About this task: Print, unchanged, the line containing "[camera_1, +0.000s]" along with all lines that follow it to the end of the listing.

== Collected material ==

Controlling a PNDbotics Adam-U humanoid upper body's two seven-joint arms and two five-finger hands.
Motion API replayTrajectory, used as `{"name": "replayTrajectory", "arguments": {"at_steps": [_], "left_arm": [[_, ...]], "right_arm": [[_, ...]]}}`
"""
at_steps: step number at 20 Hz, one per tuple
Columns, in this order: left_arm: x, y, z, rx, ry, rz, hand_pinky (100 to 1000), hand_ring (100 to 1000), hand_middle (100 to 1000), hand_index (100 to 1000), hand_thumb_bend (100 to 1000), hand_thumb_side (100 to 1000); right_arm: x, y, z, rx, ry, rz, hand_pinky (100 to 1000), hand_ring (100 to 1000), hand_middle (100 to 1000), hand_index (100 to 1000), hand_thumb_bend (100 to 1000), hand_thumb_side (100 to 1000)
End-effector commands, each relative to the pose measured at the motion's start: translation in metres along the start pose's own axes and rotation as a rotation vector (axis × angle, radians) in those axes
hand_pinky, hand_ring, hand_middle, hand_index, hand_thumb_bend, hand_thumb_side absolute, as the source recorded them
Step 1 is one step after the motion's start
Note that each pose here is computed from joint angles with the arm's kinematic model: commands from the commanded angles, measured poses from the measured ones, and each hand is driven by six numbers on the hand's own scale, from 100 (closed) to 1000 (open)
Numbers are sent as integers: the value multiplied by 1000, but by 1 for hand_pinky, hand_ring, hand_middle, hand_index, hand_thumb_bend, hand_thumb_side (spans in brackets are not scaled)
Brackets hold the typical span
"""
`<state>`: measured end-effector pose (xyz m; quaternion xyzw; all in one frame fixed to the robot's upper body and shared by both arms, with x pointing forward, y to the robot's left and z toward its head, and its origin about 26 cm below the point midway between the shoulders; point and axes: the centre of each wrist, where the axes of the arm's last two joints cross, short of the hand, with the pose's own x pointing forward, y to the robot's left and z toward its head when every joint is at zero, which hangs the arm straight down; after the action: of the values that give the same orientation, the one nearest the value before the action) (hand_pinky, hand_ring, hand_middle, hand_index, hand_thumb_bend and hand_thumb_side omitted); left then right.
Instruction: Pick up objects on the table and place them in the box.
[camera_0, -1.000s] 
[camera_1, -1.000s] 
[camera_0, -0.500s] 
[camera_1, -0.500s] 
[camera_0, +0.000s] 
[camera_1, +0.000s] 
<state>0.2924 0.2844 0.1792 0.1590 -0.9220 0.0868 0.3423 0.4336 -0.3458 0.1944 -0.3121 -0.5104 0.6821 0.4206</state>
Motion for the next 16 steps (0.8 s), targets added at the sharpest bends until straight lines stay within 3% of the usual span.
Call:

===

Answer section:
[camera_1, +0.000s] 
<state>0.2924 0.2844 0.1792 0.1590 -0.9220 0.0868 0.3423 0.4336 -0.3458 0.1944 -0.3121 -0.5104 0.6821 0.4206</state>
Motion for the next 16 steps (0.8 s), targets added at the sharpest bends until straight lines stay within 3% of the usual span.
Call:

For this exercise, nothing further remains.